We hypothesized that the timing of decoding need not respect reward and risk domain boundaries, but could instead be organized in a manner consistent with the nature of the computation. Specifically, EV requires integrating over each remaining card’s reward likelihood after card 1 whereas OUT representations rely on exogenous information given when card 2 is shown, which in conjunction with the initial guess and card 1 determines trial success. Thus one possibility is that of sequential processing for outcome computations as the external information provided by card 2 is used in multiple ways to realize the trial’s outcome.

Consistent with a perspective highlighting differences in what the brain needs to do to compute each respective variable, we found different temporal configurations in the decoding patterns for EV and outcome across regions. We were able to decode EV in our hypothesized regions of vmPFC (CAUC = 0.725, Cthresh = 0.543, p = 0.032, AUC0.096 = 0.576, 95 CI [0.517 0.605]) and amygdala (CAUC = 0.471, Cthresh = 0.234, p = 0.022, AUC0.070 = 0.564, 95 CI [0.525 0.592]) (Fig. 3A) in temporally overlapping windows (vmPFC [0.040–0.142 s]; amygdala [0.044–0.102 s]) after the onset of card 1 (Fig. 3B). In an exploratory analysis, we were also able to decode EV in the hippocampus with two temporal clusters (early: CAUC = 0.382, Cthresh = 0.239, p = 0.025; q = 0.117, AUC0.100 = 0.559, 95 CI [0.528 0.592]; late: CAUC = 0.428, Cthresh = 0.239, p = 0.023; q = 0.117; Fig. S2A), with an earlier cluster overlapping in decoding timing [0.082–0.138 s] when compared to vmPFC and amygdala.

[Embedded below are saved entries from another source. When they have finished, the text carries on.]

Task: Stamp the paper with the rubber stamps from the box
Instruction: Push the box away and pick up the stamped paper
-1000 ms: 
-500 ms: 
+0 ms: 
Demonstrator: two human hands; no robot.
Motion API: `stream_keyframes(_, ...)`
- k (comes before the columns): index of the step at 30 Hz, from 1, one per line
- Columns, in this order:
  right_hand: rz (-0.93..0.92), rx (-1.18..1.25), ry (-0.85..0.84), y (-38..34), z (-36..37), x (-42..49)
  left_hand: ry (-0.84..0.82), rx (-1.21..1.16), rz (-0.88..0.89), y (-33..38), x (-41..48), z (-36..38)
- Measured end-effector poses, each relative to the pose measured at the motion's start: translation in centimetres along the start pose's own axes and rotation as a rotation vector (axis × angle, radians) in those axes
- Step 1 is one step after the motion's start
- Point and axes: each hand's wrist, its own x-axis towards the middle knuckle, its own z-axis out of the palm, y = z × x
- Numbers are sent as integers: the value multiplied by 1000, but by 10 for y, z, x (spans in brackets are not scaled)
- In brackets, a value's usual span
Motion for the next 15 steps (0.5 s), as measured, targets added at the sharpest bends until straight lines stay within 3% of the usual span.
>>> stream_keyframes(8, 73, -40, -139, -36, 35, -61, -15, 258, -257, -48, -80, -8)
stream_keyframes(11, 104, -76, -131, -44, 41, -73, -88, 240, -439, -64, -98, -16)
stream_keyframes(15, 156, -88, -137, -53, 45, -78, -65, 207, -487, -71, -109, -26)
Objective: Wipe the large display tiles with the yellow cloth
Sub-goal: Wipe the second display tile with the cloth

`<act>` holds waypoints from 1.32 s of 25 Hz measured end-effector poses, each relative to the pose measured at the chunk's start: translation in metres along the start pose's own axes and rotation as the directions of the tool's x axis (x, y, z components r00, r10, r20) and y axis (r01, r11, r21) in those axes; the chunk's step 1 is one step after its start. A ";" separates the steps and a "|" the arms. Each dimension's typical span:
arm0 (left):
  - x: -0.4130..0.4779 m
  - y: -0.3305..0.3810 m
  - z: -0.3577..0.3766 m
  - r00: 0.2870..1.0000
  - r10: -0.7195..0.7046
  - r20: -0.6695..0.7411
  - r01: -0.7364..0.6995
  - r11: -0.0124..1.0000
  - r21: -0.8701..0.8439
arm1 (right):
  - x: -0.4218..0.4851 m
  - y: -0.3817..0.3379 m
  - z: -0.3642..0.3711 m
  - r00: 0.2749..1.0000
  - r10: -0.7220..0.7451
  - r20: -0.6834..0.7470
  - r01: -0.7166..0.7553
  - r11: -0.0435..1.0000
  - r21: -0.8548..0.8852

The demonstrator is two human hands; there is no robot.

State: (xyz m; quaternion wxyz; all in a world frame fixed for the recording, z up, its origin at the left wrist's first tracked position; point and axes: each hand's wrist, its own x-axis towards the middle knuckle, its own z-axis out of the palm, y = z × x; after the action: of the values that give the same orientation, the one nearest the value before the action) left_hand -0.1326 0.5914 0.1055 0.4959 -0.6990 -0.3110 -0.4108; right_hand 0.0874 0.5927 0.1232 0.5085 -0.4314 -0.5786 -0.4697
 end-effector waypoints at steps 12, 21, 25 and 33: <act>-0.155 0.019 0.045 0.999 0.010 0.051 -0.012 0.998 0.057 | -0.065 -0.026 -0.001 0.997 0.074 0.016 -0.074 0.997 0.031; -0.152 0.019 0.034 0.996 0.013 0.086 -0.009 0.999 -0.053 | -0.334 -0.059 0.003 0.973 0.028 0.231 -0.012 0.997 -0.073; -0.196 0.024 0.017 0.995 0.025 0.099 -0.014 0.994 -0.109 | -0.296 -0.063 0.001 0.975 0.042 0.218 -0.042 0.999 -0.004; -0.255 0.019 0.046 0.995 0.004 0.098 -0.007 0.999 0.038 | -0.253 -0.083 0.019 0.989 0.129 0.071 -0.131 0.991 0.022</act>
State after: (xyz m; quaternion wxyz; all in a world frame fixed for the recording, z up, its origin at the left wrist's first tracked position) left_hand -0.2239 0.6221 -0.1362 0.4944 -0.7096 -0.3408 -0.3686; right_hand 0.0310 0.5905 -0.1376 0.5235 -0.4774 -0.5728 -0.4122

Fig. 3: Parallel versus sequential temporal organization for value-based representations.
figure 3

A Uncertainty estimates around peak decoding accuracies. To compare across ROIs, differences between decoding accuracy and the median (50th percentile) of the permutation-based null distribution, respective to the decoding analysis of each ROI, is depicted. Points and the violin plots show the distribution of differential bootstrapped test accuracies against chance. Box plots depict the median (black point), interquartile range (thick bar), and 95 CI (thin bar) of the bootstrapped distribution (n = 500 bootstraps). B Decoding of expected value across contacts in each ROI, after the onset of card 1. Lines depict mean cross-validated receiver operating characteristic (ROC) area under the curve (AUC), and error bands depict SEM across folds. Horizontal red lines depict the 95th percentile of the permuted null distribution at each time point, and periods of statistical significance are shown in the shaded gray region (cluster corrected FWE < 0.05). C The timing of significant outcome decoding within each ROI follows a temporally cascading pattern. Horizontal boxes depict periods of significant decoding and vertical bars indicate the timepoint of maximum significant ROC AUC. D Outcome decoding follows a sequential temporal organization across regions. Same as (B) but for outcome decoding in the period after card 2 is presented, when the participant has all information to know if their guess was correct and consequently if they won on that trial. Lines depict mean cross-validated ROC AUC, and error bands depict SEM across folds. E Same as (A) but for outcome decoding confidence (n = 500 bootstraps). F Outcome decoding exhibits both temporal and spatial structure. Peak decoding times across ROIs follows a trend along a posterior to anterior axis as indexed by the y-plane centroid of contacts respective to each ROI. Source data are provided as a Source Data file.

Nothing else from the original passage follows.